> [Try it]: Locate the line that contains "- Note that". Reproduce it and all following lines up to the end of the material, exactly and with nothing added.

__________

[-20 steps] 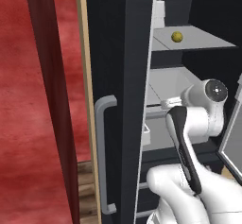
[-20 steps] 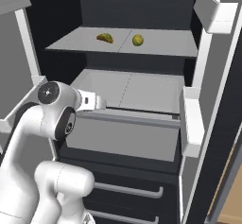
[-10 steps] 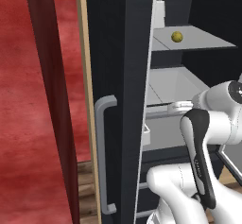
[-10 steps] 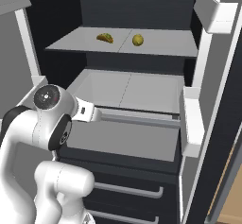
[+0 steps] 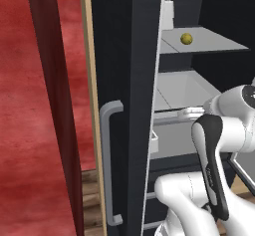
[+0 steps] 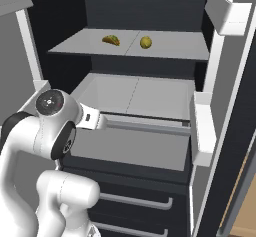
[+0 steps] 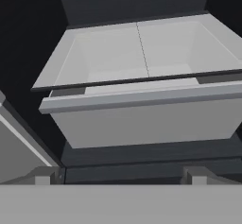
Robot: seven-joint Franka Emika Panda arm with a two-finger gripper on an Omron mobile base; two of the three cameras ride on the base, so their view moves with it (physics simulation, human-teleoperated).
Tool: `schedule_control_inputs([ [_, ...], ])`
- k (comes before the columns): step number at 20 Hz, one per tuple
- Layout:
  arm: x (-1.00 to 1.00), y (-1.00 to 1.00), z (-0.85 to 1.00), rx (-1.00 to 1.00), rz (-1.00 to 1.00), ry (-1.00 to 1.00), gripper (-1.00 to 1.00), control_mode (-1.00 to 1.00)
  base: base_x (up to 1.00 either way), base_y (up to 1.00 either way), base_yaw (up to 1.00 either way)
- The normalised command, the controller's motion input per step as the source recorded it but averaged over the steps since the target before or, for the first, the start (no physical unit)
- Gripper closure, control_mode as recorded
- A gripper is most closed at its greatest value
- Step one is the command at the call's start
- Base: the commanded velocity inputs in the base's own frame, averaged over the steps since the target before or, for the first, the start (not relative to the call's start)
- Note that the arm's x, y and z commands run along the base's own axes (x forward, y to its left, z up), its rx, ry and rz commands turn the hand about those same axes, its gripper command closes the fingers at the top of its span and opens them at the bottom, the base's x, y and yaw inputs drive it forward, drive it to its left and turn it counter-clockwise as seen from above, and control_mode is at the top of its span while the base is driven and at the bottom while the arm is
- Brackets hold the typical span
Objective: Move the tacos and lemon from the second highest shelf to the top shelf to make space. Then, place the pitcher from the counter on the cleared second highest shelf.
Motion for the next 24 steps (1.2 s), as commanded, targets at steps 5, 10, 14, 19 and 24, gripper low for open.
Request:
schedule_control_inputs([
  [5,0.00,0.01,0.00,0.00,0.00,0.00,-1.00,1.00,0.00,0.01,0.00],
  [10,0.00,0.00,0.00,0.00,0.00,0.00,-1.00,1.00,-0.27,0.04,-0.03],
  [14,0.00,0.00,0.00,0.00,0.00,0.00,-1.00,1.00,-0.92,0.00,-0.17],
  [19,0.00,0.00,0.00,0.00,0.00,0.00,-1.00,1.00,-0.88,0.00,-0.23],
  [24,0.00,0.00,0.00,0.00,0.00,0.00,-1.00,1.00,-0.53,0.04,-0.45],
])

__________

> [Answer for this exercise]:
- Note that the arm's x, y and z commands run along the base's own axes (x forward, y to its left, z up), its rx, ry and rz commands turn the hand about those same axes, its gripper command closes the fingers at the top of its span and opens them at the bottom, the base's x, y and yaw inputs drive it forward, drive it to its left and turn it counter-clockwise as seen from above, and control_mode is at the top of its span while the base is driven and at the bottom while the arm is
- Brackets hold the typical span
Objective: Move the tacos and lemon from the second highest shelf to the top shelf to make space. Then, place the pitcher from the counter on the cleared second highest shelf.
Motion for the next 24 steps (1.2 s), as commanded, targets at steps 5, 10, 14, 19 and 24, gripper low for open.
Request:
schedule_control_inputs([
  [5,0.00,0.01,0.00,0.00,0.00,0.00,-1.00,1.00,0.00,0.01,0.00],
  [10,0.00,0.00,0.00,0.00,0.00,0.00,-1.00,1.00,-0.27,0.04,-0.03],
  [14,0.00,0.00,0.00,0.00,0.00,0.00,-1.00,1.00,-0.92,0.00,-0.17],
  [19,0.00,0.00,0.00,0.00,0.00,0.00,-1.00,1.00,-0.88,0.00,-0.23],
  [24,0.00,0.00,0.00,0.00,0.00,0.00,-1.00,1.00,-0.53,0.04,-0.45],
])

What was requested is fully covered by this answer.